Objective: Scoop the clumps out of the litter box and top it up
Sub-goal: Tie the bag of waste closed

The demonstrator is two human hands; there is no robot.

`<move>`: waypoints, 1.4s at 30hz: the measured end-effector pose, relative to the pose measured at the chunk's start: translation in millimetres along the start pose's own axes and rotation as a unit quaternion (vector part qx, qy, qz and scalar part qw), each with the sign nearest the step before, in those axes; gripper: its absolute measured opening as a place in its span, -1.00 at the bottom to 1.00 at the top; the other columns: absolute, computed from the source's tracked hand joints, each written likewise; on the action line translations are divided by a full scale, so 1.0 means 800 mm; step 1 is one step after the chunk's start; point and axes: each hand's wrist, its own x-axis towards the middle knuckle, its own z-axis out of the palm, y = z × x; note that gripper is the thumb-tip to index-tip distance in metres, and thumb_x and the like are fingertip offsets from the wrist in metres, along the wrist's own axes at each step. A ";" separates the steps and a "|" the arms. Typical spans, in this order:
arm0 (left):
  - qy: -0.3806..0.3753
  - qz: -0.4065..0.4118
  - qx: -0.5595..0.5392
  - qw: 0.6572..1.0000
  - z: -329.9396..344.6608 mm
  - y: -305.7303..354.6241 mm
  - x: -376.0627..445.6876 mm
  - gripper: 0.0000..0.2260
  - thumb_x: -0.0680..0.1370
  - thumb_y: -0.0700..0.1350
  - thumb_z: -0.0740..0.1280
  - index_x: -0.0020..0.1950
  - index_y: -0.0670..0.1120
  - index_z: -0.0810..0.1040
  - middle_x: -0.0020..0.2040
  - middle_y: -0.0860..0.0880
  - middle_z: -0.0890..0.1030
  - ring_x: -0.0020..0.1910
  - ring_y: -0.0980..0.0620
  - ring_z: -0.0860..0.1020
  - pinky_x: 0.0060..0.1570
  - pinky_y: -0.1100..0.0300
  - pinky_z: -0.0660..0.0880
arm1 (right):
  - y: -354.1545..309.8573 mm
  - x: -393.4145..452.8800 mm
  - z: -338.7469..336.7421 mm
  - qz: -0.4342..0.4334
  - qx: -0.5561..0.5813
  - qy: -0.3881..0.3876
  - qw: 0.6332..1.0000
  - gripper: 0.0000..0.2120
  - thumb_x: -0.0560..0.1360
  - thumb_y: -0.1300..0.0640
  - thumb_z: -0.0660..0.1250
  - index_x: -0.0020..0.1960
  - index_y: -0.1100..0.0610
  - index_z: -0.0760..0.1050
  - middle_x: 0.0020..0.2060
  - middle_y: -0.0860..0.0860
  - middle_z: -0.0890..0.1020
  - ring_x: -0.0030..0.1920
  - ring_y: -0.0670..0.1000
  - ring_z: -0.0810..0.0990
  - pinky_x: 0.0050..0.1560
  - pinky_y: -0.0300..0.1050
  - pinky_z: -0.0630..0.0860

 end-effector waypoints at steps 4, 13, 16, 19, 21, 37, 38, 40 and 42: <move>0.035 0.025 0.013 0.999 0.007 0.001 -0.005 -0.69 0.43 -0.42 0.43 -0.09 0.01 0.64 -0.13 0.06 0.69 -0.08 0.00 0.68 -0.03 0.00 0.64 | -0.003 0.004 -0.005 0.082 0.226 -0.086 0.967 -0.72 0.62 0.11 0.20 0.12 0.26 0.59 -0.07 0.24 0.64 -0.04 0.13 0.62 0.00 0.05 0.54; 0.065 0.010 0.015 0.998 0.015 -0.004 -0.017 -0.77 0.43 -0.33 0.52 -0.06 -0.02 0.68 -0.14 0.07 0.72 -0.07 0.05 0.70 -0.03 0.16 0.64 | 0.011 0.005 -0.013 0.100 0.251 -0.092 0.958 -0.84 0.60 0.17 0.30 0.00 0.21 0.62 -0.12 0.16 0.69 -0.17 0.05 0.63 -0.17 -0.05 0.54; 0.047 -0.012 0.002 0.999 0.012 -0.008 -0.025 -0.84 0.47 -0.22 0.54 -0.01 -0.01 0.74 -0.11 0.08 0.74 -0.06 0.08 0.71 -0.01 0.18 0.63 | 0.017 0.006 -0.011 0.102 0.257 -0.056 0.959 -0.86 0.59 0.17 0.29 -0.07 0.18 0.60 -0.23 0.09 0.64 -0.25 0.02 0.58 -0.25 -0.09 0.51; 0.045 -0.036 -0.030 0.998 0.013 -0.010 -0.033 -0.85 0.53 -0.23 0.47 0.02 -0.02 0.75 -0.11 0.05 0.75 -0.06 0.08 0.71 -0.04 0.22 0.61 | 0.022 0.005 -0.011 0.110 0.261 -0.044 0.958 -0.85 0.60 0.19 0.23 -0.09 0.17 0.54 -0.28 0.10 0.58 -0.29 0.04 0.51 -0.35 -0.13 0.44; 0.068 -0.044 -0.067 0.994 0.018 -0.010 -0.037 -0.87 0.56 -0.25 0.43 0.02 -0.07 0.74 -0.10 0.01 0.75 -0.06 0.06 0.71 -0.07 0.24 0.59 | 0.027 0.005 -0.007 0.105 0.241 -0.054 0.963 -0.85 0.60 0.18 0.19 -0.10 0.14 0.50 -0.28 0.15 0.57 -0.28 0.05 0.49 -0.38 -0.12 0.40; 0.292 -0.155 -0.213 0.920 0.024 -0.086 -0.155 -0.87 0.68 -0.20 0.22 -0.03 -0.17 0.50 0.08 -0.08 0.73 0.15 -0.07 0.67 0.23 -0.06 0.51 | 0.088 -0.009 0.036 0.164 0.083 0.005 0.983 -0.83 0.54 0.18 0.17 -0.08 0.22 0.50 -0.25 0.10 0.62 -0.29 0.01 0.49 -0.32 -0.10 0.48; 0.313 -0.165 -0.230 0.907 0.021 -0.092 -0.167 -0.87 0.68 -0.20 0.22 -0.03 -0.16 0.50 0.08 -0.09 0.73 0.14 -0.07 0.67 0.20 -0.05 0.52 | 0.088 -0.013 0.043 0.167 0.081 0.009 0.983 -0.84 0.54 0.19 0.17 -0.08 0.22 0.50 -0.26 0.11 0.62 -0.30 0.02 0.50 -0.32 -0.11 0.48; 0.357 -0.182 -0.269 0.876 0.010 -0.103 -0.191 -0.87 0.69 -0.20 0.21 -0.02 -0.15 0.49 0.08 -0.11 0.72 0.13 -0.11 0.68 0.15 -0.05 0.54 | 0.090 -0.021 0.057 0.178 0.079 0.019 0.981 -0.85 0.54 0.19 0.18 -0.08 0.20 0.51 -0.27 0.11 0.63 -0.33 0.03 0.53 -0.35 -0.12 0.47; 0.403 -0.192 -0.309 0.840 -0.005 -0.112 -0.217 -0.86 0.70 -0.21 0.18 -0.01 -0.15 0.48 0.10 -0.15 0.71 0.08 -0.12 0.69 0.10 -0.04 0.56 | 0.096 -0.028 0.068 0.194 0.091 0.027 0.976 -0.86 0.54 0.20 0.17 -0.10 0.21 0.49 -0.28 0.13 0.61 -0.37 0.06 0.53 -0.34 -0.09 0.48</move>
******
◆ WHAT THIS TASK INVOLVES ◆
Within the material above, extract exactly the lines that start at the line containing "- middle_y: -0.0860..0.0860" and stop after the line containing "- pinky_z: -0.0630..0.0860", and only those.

◆ ANSWER ◆
  - middle_y: -0.0860..0.0860
  - middle_z: -0.0890..0.1020
  - ring_x: -0.0030..0.1920
  - ring_y: -0.0670..0.1000
  - ring_z: -0.0810..0.0990
  - pinky_x: 0.0050..0.1560
  - pinky_y: -0.0300..0.1050
  - pinky_z: -0.0630..0.0860

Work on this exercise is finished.